**Work instructions:** Filter the listing for lines containing "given".
========================================
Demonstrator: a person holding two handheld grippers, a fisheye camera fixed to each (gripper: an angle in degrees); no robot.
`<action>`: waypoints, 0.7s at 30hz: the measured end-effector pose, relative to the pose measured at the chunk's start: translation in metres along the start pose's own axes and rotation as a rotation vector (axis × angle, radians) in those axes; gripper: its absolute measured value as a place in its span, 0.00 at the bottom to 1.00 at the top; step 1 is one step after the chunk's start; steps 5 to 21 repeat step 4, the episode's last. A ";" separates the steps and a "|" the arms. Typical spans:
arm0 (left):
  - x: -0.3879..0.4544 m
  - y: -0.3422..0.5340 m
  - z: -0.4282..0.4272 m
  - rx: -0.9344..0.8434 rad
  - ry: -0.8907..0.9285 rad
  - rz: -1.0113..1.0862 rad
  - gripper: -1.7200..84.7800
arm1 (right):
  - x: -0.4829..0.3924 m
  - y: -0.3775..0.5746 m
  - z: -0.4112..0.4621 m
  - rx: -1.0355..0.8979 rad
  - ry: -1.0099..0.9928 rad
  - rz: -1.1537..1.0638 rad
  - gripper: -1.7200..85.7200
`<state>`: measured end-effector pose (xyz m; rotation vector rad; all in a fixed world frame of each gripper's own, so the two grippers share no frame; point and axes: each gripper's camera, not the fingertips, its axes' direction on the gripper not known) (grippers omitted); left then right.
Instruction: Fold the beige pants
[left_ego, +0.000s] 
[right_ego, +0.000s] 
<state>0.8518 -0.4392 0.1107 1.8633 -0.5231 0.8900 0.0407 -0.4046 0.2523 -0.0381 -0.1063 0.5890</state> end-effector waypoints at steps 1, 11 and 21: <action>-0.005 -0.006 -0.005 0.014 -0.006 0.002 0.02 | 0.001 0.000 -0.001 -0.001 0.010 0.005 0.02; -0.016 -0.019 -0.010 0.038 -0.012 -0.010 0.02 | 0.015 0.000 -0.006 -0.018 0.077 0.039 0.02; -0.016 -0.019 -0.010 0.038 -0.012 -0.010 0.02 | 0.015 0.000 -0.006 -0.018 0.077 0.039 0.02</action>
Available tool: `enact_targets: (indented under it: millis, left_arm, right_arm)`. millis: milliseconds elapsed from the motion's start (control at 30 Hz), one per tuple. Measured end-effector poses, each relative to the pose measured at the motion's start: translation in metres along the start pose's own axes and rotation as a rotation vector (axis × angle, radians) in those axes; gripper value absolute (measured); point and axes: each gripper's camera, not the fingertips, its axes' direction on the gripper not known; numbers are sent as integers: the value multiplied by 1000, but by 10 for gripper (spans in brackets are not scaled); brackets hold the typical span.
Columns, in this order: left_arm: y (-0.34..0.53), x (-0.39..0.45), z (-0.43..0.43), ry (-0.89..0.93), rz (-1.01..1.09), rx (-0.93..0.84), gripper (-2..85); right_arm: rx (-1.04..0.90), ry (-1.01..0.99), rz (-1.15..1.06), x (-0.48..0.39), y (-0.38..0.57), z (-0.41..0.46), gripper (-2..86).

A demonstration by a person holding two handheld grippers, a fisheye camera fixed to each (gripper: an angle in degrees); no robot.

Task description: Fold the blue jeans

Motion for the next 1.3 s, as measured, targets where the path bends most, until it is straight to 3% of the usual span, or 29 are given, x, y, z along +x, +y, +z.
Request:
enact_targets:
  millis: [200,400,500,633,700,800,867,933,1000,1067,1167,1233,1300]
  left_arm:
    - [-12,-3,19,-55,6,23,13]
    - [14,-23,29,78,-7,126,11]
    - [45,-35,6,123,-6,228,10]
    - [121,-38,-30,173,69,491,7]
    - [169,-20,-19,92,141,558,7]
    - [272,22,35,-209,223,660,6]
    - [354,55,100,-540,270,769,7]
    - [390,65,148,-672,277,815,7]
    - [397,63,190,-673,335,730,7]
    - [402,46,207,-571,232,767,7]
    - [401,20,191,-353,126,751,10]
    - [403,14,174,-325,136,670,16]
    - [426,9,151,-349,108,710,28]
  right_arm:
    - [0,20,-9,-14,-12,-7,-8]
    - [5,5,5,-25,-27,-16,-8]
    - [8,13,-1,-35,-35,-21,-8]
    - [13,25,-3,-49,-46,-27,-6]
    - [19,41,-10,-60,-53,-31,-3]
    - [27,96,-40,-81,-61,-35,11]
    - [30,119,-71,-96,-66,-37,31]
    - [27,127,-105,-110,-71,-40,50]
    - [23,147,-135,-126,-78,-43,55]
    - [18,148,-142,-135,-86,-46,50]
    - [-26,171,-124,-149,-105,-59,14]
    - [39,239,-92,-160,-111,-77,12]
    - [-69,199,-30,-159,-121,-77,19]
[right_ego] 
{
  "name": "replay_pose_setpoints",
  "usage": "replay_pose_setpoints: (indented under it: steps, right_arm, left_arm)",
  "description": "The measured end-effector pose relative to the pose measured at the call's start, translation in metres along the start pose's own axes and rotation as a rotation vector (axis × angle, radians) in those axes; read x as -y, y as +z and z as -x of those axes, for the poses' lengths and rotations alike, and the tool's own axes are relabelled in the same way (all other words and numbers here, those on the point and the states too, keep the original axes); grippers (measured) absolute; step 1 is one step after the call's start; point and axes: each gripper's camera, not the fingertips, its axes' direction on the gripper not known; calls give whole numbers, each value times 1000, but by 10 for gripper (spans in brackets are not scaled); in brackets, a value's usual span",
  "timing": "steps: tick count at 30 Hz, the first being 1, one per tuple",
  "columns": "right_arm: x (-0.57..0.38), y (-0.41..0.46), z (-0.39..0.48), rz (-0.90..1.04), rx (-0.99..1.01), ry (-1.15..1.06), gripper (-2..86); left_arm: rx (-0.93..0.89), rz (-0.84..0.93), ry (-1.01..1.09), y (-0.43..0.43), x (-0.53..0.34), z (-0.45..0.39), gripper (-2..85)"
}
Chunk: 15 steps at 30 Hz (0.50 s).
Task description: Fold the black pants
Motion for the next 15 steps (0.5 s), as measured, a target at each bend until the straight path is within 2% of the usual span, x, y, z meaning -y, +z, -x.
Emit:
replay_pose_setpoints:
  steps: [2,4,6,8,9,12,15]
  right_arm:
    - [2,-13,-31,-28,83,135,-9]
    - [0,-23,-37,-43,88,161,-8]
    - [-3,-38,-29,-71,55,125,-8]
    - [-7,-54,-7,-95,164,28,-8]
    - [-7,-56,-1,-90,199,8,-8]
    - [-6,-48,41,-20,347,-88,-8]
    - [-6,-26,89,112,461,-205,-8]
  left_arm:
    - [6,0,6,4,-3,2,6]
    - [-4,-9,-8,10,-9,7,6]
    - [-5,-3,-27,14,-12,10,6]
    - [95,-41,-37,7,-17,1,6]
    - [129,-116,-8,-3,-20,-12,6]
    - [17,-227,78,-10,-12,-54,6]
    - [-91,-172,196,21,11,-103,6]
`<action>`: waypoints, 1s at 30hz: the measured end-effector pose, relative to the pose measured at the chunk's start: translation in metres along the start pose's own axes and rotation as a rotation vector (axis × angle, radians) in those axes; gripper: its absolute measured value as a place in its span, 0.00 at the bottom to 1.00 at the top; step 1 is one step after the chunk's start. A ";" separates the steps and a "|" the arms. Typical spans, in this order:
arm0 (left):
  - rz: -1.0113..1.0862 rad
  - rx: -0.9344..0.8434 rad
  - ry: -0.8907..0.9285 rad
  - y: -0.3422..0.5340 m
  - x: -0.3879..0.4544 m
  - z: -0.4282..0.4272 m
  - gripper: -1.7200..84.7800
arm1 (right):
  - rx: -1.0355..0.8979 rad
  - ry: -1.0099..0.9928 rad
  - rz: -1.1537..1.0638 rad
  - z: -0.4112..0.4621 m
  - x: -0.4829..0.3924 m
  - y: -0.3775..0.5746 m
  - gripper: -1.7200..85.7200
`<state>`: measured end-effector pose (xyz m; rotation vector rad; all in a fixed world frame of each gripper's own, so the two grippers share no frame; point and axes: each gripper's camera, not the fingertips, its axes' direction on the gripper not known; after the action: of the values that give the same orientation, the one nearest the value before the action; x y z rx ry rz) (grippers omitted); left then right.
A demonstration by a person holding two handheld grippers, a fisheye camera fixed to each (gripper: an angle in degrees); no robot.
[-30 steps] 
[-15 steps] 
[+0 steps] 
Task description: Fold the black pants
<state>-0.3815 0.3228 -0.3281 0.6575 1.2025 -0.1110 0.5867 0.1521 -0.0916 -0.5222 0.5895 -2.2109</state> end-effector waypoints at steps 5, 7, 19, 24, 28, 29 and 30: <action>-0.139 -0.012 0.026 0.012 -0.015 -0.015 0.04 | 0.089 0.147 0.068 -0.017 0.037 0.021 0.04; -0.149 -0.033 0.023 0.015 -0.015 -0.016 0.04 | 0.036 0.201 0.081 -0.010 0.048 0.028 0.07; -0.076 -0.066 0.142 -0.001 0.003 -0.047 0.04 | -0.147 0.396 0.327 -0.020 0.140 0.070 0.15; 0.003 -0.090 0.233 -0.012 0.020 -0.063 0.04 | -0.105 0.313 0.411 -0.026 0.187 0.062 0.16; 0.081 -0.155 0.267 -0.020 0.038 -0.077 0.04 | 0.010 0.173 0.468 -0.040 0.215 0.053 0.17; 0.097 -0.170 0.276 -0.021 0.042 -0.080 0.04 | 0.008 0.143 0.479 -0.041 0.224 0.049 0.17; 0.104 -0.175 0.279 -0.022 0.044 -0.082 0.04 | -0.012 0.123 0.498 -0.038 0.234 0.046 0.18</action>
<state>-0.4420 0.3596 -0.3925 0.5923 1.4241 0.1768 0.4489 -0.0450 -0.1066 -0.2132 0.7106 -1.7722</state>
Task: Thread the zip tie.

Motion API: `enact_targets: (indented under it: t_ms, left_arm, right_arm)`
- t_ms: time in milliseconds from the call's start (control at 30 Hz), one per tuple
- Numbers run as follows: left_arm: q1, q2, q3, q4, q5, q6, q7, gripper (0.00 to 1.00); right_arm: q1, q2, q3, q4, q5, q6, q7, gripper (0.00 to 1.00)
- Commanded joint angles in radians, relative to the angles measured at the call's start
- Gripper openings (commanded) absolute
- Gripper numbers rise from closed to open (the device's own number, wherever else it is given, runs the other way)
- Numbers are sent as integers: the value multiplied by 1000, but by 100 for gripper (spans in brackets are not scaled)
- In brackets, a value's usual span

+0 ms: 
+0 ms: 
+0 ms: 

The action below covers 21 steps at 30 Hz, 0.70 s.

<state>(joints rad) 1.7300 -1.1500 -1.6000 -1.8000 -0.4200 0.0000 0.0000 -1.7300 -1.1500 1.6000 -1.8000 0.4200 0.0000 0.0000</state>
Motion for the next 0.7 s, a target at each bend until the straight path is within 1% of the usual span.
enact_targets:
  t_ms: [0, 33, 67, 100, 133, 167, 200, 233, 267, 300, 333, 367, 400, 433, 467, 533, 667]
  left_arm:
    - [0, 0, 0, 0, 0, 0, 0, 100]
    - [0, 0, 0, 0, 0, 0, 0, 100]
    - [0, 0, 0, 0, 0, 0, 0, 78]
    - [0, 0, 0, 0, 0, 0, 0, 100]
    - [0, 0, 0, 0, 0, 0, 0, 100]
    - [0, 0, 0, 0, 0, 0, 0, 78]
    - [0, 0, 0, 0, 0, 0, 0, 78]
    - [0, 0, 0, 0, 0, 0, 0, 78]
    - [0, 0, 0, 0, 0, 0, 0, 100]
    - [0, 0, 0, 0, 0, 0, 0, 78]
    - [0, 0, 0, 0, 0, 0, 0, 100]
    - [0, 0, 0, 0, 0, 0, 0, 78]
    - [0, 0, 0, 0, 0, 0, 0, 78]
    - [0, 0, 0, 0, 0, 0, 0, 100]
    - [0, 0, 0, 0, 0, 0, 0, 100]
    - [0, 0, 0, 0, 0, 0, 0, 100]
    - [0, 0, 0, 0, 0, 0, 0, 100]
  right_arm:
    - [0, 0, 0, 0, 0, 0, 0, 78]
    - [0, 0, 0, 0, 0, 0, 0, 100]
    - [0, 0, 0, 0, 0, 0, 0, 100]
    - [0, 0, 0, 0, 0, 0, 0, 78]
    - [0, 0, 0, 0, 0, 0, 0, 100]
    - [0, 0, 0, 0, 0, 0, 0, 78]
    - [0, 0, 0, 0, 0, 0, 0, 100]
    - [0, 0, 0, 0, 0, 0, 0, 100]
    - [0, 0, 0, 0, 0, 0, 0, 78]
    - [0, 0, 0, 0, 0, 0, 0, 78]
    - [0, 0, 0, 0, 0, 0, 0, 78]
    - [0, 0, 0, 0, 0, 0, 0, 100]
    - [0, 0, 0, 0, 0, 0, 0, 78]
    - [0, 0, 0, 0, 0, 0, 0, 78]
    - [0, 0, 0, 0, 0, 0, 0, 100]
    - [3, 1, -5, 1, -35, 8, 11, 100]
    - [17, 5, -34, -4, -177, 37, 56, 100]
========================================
**Answer:**
Motion for the next 1.3 s, as measured, targets where the path bends most, until it is straight to 3% of the usual span, or 29 are given, x, y, z along +x, +y, +z.
- Gripper numbers rise from closed to open (the device's own number, wherever else it is given, runs the other way)

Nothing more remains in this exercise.